__Task brief__:
Copy out exactly the lines below that run from the one holding "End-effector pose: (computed" to the one holding "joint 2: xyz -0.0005", keeping both of those lines and no others.

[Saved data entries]
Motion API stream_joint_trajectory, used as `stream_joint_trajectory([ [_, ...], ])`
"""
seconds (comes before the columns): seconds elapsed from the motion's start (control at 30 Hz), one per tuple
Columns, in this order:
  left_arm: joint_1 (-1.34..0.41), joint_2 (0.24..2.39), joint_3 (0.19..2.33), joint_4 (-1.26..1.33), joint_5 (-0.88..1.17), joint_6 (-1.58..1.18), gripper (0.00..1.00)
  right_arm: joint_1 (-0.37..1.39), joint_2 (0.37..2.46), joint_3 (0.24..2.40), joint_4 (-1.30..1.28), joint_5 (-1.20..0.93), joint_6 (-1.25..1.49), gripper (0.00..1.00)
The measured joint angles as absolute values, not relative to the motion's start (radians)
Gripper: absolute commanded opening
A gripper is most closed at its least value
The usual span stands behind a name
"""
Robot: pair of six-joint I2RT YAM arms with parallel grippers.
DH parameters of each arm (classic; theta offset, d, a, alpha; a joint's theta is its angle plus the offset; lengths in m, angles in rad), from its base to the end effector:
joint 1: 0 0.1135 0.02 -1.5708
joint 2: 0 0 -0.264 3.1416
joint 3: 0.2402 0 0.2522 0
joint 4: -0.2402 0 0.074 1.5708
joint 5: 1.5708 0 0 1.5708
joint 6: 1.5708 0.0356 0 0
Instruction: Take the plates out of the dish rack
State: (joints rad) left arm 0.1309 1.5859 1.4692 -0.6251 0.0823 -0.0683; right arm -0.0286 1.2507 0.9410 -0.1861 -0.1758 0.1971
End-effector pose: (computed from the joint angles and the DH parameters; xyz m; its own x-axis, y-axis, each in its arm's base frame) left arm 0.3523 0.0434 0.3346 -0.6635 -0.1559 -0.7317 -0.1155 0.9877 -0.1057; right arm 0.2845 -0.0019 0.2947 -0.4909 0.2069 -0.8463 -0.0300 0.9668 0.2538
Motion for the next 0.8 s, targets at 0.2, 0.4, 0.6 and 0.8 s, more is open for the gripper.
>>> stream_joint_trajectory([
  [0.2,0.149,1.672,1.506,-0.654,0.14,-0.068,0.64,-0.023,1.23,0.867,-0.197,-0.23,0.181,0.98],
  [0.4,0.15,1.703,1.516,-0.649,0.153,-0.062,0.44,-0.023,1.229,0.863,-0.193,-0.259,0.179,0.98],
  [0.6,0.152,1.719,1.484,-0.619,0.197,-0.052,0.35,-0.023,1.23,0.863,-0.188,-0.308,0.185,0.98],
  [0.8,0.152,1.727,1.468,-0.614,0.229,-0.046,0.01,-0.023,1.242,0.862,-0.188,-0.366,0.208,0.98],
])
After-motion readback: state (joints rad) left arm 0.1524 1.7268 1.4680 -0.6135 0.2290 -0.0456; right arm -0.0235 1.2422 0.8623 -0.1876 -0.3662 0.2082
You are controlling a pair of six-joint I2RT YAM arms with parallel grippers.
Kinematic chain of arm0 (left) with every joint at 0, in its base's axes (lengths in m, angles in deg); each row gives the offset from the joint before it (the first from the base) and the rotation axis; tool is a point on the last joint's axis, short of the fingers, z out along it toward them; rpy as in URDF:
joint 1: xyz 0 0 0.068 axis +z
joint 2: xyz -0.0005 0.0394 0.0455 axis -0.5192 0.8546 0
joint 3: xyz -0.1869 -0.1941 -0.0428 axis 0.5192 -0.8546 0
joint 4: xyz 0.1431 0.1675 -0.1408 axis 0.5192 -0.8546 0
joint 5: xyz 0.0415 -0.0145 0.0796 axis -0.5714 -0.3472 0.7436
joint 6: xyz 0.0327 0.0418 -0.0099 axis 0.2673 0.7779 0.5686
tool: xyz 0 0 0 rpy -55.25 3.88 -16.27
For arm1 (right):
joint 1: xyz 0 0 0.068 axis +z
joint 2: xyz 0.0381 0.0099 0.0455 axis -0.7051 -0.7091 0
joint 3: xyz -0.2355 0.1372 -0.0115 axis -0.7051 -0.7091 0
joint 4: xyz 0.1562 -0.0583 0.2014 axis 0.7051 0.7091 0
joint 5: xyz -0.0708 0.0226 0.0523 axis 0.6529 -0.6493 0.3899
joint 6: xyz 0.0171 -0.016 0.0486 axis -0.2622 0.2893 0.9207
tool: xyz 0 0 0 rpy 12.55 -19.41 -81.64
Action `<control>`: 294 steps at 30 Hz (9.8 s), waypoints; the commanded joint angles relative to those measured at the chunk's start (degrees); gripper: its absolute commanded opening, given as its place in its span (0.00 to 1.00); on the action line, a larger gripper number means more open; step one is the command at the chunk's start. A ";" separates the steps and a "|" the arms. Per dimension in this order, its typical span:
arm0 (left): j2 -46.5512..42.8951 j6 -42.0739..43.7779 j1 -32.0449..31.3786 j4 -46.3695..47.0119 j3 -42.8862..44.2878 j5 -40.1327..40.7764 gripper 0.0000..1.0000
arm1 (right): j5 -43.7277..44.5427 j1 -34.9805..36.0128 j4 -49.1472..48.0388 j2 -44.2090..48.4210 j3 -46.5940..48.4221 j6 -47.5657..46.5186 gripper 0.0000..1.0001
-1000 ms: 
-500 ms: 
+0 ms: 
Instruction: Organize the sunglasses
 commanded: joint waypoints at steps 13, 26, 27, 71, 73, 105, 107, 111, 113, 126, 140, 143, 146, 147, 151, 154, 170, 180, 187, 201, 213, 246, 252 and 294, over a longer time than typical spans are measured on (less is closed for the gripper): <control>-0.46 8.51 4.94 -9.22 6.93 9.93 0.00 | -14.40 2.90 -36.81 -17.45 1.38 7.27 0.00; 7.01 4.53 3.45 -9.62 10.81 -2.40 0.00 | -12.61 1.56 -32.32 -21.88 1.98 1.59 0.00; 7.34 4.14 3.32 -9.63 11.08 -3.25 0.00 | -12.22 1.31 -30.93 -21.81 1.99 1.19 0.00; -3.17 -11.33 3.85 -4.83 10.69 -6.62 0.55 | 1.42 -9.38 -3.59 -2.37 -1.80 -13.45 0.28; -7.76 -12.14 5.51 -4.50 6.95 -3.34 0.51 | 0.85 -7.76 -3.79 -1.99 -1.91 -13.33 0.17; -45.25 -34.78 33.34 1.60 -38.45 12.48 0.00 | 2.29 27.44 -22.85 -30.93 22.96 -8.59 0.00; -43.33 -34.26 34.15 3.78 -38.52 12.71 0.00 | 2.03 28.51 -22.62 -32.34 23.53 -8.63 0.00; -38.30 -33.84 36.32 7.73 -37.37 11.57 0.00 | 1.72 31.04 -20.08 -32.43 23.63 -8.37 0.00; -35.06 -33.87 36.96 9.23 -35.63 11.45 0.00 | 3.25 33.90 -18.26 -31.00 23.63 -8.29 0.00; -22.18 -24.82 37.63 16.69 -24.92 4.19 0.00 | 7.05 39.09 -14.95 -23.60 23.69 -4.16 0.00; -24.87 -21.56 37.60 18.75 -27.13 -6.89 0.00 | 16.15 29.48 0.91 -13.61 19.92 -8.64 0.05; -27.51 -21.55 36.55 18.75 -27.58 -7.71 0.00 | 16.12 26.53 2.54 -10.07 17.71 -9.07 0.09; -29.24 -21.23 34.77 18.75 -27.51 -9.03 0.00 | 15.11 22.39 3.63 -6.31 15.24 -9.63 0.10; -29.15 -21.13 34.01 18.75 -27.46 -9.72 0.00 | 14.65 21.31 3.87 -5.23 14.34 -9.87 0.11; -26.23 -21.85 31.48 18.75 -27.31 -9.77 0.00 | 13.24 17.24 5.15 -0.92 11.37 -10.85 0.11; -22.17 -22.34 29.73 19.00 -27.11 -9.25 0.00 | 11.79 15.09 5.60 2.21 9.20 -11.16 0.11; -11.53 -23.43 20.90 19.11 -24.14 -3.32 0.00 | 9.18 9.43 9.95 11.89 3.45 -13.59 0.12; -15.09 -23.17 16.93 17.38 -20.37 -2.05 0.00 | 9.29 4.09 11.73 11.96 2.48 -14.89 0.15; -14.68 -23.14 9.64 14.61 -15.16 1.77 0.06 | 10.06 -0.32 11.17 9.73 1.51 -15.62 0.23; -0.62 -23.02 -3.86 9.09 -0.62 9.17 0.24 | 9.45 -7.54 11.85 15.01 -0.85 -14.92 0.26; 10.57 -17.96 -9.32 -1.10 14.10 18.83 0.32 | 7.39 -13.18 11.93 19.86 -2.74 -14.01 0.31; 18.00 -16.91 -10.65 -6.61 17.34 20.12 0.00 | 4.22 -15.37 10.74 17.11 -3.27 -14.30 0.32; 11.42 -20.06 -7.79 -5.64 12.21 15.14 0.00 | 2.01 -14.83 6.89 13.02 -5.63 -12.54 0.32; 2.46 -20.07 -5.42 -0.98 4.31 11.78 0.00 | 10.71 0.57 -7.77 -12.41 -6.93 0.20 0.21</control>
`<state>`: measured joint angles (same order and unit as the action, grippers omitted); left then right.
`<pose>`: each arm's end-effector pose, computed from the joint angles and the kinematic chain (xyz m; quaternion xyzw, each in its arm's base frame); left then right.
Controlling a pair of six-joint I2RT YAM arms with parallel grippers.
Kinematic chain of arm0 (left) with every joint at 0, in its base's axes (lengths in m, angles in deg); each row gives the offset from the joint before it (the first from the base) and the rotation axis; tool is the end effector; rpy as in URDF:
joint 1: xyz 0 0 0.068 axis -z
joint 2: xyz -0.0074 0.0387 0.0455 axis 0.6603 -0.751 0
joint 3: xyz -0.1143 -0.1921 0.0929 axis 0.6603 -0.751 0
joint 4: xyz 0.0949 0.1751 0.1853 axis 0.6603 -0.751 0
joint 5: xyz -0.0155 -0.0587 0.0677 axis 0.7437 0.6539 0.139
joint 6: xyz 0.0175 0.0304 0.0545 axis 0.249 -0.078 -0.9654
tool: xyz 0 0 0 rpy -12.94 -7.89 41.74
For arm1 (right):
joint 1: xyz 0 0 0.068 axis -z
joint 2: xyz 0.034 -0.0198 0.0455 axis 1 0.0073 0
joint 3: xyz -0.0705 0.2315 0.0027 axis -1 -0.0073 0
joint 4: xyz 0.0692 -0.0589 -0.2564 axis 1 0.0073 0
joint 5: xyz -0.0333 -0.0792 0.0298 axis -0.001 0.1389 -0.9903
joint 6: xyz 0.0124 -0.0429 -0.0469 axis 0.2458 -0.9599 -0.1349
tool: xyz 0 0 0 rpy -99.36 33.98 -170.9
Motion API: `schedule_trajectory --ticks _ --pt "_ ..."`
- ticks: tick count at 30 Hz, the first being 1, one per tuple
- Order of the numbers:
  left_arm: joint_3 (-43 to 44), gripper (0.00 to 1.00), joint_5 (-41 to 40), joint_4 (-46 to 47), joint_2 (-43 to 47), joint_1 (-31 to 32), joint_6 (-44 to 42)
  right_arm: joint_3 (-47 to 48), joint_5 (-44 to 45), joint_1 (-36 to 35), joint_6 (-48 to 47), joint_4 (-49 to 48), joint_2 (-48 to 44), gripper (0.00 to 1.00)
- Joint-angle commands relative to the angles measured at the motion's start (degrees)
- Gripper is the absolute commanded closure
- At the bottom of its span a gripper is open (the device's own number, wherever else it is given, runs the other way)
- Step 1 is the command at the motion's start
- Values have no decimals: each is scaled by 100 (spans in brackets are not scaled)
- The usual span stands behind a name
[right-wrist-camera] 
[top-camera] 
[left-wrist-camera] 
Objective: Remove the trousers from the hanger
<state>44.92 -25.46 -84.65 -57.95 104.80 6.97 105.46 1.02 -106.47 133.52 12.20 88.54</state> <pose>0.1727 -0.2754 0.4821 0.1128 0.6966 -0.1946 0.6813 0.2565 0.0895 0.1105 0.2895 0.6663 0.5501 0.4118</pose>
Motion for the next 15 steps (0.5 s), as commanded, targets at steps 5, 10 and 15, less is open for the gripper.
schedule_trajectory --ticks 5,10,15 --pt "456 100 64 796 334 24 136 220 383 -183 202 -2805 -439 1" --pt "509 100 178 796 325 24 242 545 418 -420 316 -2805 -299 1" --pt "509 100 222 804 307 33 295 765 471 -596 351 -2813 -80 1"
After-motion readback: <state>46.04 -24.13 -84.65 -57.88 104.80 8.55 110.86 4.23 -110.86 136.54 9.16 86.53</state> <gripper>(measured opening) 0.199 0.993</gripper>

__Result of the exercise__:
End-effector pose: (computed from the joint angles and the DH parameters; xyz m; its own x-axis, y-axis, each in its arm's base frame) left arm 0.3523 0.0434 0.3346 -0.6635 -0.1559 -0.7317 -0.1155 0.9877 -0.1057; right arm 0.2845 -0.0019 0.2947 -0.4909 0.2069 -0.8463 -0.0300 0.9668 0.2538
Motion for the next 0.8 s, targets at 0.2, 0.4, 0.6 and 0.8 s, more is open for the gripper.
>>> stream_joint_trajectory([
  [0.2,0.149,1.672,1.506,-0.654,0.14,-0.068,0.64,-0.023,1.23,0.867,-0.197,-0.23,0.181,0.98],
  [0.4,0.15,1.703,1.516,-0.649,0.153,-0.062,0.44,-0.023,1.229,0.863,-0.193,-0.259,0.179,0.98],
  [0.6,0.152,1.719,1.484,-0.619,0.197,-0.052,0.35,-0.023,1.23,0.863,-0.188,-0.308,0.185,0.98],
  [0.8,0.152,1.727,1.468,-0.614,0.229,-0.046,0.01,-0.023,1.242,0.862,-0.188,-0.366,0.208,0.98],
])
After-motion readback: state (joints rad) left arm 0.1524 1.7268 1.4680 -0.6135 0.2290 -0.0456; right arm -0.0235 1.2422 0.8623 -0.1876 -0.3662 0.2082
You are controlling a pair of six-joint I2RT YAM arms with parallel grippers.
Kinematic chain of arm0 (left) with every joint at 0, in its base's axes (lengths in m, angles in deg); each row gives the offset from the joint before it (the first from the base) and the rotation axis; tool is a point on the last joint's axis, short of the fingers, z out along it toward them; rpy as in URDF:
joint 1: xyz 0 0 0.068 axis +z
joint 2: xyz -0.0005 0.0394 0.0455 axis -0.5192 0.8546 0

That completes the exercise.